Expanding African Footprint


The Air France-KLM group recently relaunched a direct Air France flight between Cape Town and Paris Charles de Gaulle – a service last provided 11 years ago. Pierre Descazeaux joined Business Traveller Africa for a chat about the airline’s African strategy.

Why the need for the return to a direct Cape Town-Paris Air France flight?

The current KLM offering of daily flights was not sufficient anymore to facilitate the increase in demand from Cape Town. To give the passengers more choice of product we decided to launch the Air France route to Paris, to complement the already daily KLM flights out of Cape Town to Amsterdam.

Are you afraid to shift traffic that is now flying via Johannesburg and do you think you will have trouble filling the large A380, with competition increasing?

There could be some passengers who previously used to fly via Johannesburg to experience our A380, who will now benefit from an improved product offering out of Cape Town, direct into Europe. However, the market in Johannesburg is large enough to attract new market segments that we previously couldn’t accommodate on our A380.

Are you seeing increased consumer/business interest in South Africa, or Africa as a whole?

We see increasing interest in Africa as a whole, including South Africa. This new route launch is part of Air France and KLM’s expansion policy on the African continent, with three new destinations already launched in 2011: Freetown (Sierra Leone), Monrovia (Liberia) and Bata (Equatorial Guinea). These new destinations bring the number of cities in Africa served in winter 2011 to 38. Also, early next year we will launch new KLM flights to Luanda, Angola.

Do the forward bookings for the new route look promising?

The outlook for this new route is according to our expectations.
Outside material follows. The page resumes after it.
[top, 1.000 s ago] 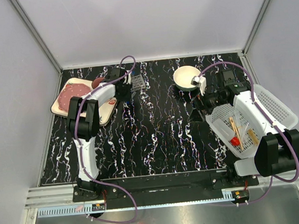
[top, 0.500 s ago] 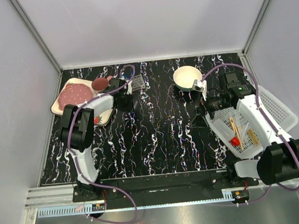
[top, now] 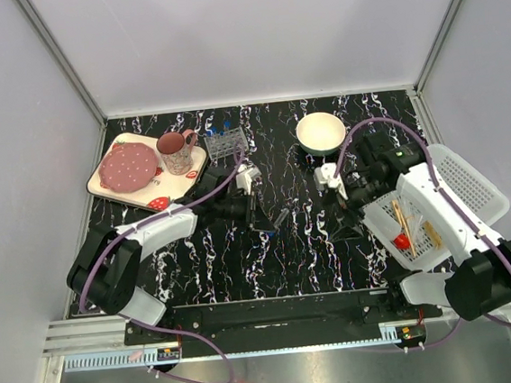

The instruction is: Organize the chemistry lab equipment

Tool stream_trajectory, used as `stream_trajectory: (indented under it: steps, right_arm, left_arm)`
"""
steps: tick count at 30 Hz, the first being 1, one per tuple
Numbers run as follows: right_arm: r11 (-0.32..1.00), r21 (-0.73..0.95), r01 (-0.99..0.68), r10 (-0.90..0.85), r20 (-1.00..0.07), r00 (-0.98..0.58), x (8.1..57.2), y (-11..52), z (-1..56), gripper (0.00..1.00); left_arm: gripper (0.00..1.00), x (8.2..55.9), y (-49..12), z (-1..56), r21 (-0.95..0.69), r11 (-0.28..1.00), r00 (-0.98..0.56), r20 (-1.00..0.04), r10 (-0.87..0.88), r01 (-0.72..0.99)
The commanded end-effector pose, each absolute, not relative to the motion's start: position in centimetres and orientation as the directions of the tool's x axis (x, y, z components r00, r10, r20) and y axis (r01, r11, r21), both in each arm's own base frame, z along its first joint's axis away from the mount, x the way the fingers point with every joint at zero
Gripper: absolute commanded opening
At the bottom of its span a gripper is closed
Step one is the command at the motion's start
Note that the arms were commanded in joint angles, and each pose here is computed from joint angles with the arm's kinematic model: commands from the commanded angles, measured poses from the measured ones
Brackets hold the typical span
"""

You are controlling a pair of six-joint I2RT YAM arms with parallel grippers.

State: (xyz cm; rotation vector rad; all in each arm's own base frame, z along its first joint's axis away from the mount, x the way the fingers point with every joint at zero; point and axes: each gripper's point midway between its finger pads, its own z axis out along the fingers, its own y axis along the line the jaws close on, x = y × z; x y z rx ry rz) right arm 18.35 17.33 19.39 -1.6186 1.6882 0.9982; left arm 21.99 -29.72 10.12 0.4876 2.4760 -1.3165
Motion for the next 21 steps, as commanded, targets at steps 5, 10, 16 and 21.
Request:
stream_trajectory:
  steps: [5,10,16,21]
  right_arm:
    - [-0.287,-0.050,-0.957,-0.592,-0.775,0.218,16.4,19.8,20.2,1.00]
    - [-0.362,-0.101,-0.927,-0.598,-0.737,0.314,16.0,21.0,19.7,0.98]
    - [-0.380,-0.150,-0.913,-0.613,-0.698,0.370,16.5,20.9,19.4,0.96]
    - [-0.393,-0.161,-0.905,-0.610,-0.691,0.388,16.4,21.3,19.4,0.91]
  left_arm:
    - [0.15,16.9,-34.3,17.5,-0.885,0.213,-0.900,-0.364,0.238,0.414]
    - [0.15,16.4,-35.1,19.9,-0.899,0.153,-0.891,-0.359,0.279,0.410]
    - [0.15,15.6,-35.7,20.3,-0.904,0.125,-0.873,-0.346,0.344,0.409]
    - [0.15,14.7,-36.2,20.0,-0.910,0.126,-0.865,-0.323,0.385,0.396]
There is a lot of demand to visit Cape Town during the European winter from the European markets, and also from the USA and Canada. We are satisfied with the current developments.

Do you have a clear idea of what your market is?

In terms of our research, these are the Air France and KLM passengers travelling to and from Africa:

• The average age of passenger is 44

• 70% of passengers are men, 30% are women

• 38% are French, 29% African, 22% European, 9% American and 2% Asian

• 60% travel on business, irrespective of their travel class

• The customers residing in Africa are mainly business people, entrepreneurs or people working for SMEs

• 75% of customers departing from African destinations are travelling to France or Europe

How competitive is the airline market between Europe and Africa?

It’s very competitive, but the demand is also increasing. As a result of this we see opportunities to grow the AFKL offering into South Africa and the African continent in general. That’s why we’ve launched Air France flights to Freetown, Kigali, Bata and Monrovia.

What is unique about the new Business Class seat?

The new Business Class cabin is equipped with a longer, wider and more spacious “full sleep” seat, which is progressively being deployed on aircraft in the Air France fleet. The seat structure has been completely redesigned to provide additional comfort, while preserving dimensions (over two metres long and 61cm wide), making it one of the most spacious and most comfortable seats on the market. The simple controls, the various relaxation positions (even during take-off and landing) and the integration of new storage space has also proved popular with passengers.

What are your expectations of the launch of Premium Voyageur in the South African market?

We are confident that it will be attractive, as the flights to Europe are long and a lot of passengers are looking for extra comfort at a competitive price. This opinion is based on the success of KLM’s Economy Comfort product, which was launched two years ago and has very high occupancy on the South African routes. Premium Voyageur will also be available from 15 November on our A380 out of Johannesburg to Paris CDG.